I often use Mike’s Test Automation Pyramid to explain to clients’ testers and developers how to structure a test strategy. It has proved the most effective rubric (say compared with the Brian Marick’s Quadrant’s model – as further evolved from Crispin and Gregory) to get people thinking about what going on in testing the actual application and its stress points. I want to add that JB Rainsberger’s talk mentioned above is crucial to understanding why that top level set of tests can’t prove integrity of the product by itself.

It has got me thinking that perhaps that we need to rethink some assumptions behind these labels. Partly because my code isn’t quite the same as say described here am suggesting something slightly different than say this approach The difference of opinion in this blogs also suggests this. So I thought I would spend some time talking about how I use the pyramid and then come back to rethinking its underlying assumptions.

I have renamed some parts of the pyramid so that at a first glance it is easily recognisable by clients. This particularly renaming is in the context of writing MVC web applications. I get teams to what their pyramid looks like for their project – or what they might want it to be because it is often upside down.

My layers:

  • System (smoke, acceptance)
  • Integration
  • Unit

I also add a cloud on top (I think from Crispin and Gregory) for exploratory testing. This is important for two reasons: (1) I want automated testing so that I can allow more time for manual testing and to emphasise that (2) there should be no manual regression tests. This supports Rainsberger’s argument not to use the top-level testing as proof of the systems integrity – to me the proof is in the use of the system. Put alternatively, automated tests are neither automating your tester’s testing nor are they a silver bullet. So if I don’t have a cloud people forget that manual testing is part of the automated test strategy (plus with a cloud when the pyramid is inverted it makes a good picture of ice cream in a cone and you can have the image of a person licking the ice cream and it falling off ;-) .)

In the context of an MVC application, this type pyramid has lead me to some interesting findings at the code base level. Like everyone is saying, we want to drive testing down towards the Unit tests because they are foundational, discrete and cheapest. To do this, it means that I need to create units that can be tested without boundary crossing. For an asp.net MVC (just like Rails), this means that I can unit test (with the aid of isolation frameworks):

  • models and validations (particularly using ObjectMother)
  • routes coming in
  • controller rendering of actions/views
  • controller redirection to actions/views
  • validation handling (from errors from models/repositories)
  • all my jQuery plugin code for UI-based rendering
  • any HTML generation from HtmlHelpers (although I find this of little value and brittle)
  • any of course all my business “services”
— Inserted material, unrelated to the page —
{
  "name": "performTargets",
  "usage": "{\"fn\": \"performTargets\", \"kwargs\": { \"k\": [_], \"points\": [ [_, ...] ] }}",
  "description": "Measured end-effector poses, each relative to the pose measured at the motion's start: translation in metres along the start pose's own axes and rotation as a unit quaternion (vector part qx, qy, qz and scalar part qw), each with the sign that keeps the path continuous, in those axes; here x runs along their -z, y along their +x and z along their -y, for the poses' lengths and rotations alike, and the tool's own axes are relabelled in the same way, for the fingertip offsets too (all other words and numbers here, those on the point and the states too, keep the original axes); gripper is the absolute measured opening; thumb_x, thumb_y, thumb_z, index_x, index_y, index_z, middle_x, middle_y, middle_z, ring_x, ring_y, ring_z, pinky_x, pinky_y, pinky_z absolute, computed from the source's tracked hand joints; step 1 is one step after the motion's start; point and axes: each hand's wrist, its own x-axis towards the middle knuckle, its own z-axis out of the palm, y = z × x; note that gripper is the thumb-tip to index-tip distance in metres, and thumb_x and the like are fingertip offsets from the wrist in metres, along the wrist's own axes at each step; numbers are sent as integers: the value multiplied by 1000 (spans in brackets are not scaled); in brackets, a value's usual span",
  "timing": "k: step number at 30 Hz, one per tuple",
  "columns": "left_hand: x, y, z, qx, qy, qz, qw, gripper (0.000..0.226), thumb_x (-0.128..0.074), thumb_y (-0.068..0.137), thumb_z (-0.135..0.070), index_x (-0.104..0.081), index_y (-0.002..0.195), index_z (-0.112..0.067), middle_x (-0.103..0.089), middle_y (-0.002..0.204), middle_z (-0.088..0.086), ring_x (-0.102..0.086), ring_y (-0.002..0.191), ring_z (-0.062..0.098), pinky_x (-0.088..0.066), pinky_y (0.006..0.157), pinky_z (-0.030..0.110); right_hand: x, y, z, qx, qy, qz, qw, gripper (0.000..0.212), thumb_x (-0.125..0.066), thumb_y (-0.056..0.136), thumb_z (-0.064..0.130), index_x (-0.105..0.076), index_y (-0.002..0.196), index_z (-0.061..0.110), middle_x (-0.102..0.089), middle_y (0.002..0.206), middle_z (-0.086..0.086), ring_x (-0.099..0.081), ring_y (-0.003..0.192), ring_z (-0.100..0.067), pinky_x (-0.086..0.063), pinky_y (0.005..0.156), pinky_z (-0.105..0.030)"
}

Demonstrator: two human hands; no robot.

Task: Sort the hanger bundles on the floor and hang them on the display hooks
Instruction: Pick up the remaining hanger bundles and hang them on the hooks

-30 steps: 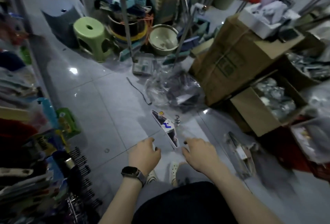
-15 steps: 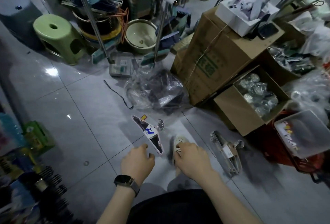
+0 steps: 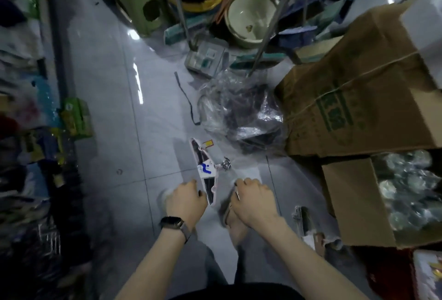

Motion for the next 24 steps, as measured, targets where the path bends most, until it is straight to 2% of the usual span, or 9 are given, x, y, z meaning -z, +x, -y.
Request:
{"fn": "performTargets", "kwargs": {
  "k": [2, 3, 5, 9, 12, 15, 18, 21, 24],
  "points": [
    [-22, 24, 5, 22, -27, -6, 999, 18, -53, 90, -24, -60, 102, -12, -67, 99, 10, -65, 92, 36, -56, 75, 42, -15, 26, -9, 15, -11, 8, 1000, 52, -31, 88, 39, -67, 111, 10, -70, 108, -12, -65, 101, -37, -47, 81, -40],
    [-35, 39, 9, 33, -43, -5, 999, 16, -54, 89, -23, -57, 100, -13, -65, 96, 9, -64, 90, 35, -56, 73, 42, -23, 41, -12, 18, -21, 24, 999, 45, -36, 92, 36, -64, 118, 11, -68, 114, -12, -63, 107, -36, -46, 84, -40],
    [-64, 71, 21, 56, -63, 2, 996, 21, -57, 89, -25, -55, 107, -14, -63, 100, 8, -62, 92, 36, -55, 74, 42, -50, 74, -18, 29, -33, 52, 998, 33, -47, 96, 25, -60, 124, 13, -66, 122, -11, -60, 113, -34, -45, 89, -40],
    [-131, 153, 45, 87, -109, 5, 990, 32, -66, 85, -30, -54, 107, -10, -65, 105, 13, -63, 93, 37, -56, 79, 44, -122, 142, -27, 28, -46, 88, 995, 32, -47, 96, 23, -59, 124, 13, -64, 128, -10, -58, 117, -34, -45, 91, -40],
    [-181, 213, 54, 96, -144, 7, 985, 39, -69, 86, -33, -54, 109, -5, -66, 110, 18, -62, 98, 39, -51, 76, 38, -177, 185, -34, 22, -50, 106, 993, 31, -48, 96, 24, -58, 124, 13, -63, 130, -10, -59, 119, -33, -45, 92, -37],
    [-233, 268, 59, 123, -172, 12, 977, 64, -72, 87, -42, -46, 131, -4, -58, 122, 17, -60, 110, 40, -44, 77, 37, -225, 220, -41, 19, -57, 117, 991, 36, -48, 97, 25, -56, 130, 14, -61, 131, -11, -60, 117, -34, -45, 91, -37],
    [-285, 315, 65, 139, -181, 14, 974, 113, -81, 77, -43, -11, 158, -6, -43, 142, 20, -50, 126, 43, -48, 97, 48, -263, 254, -47, 14, -44, 114, 992, 43, -48, 98, 25, -52, 140, 15, -60, 135, -10, -59, 120, -33, -46, 93, -38],
    [-324, 348, 63, 165, -185, 10, 969, 145, -91, 68, -51, 14, 161, -12, -29, 155, 20, -40, 135, 42, -43, 104, 52, -291, 279, -53, 6, -23, 114, 993, 46, -48, 99, 24, -48, 144, 14, -58, 136, -12, -57, 121, -34, -47, 93, -39],
    [-353, 367, 59, 186, -224, -2, 957, 158, -95, 60, -52, 24, 159, -20, -24, 158, 21, -36, 138, 45, -42, 104, 55, -313, 293, -58, -4, -8, 112, 994, 47, -48, 99, 26, -47, 145, 15, -58, 135, -13, -58, 119, -34, -48, 92, -39]
  ]
}}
I am always surprised at how many dependencies I can break throughout my application to make unit tests – in all of these cases I don’t not need my application to be running in a webserver (IIS or Cassini). They are quick to write, quick to fail. They also require additional code to be written or libraries to be provided (eg MvcContrib Test Helpers).

For integration tests, I now find that the only piece of the application that I still requires a dependency is the connection to the database. Put more technically, I need to check that my repository pattern correctly manages my object’s lifecycle and its identity; it is also ensuring that I correctly code the impedance mismatch between the object layer of my domain and relational layer of the database. In practice, this is ensuring a whole load of housekeeping rather than business logic: eg my migrations scripts are in place (eg schema changes, stored procs); my mapping code (eg ORM) and that the code links all this up correctly. Interestingly, I now find that this layer in terms of lines of code is less than the pyramid suggests because there is a lot of code in a repository service that can be unit tested – it is really only the code that checks identity that requires a real database. The integration tests left tend then to map linearly to the CRUD functions. I follow the rule, one test per dependency. If my integration tests get more complicated it is often time to go looking for domain smells – in the domain driven design sense I haven’t got that bounded context right for the current state/size of the application.

For the top layer, like others I see it as the end-to-end tests and it covers any number of dependencies to satisfy the test across scenarios.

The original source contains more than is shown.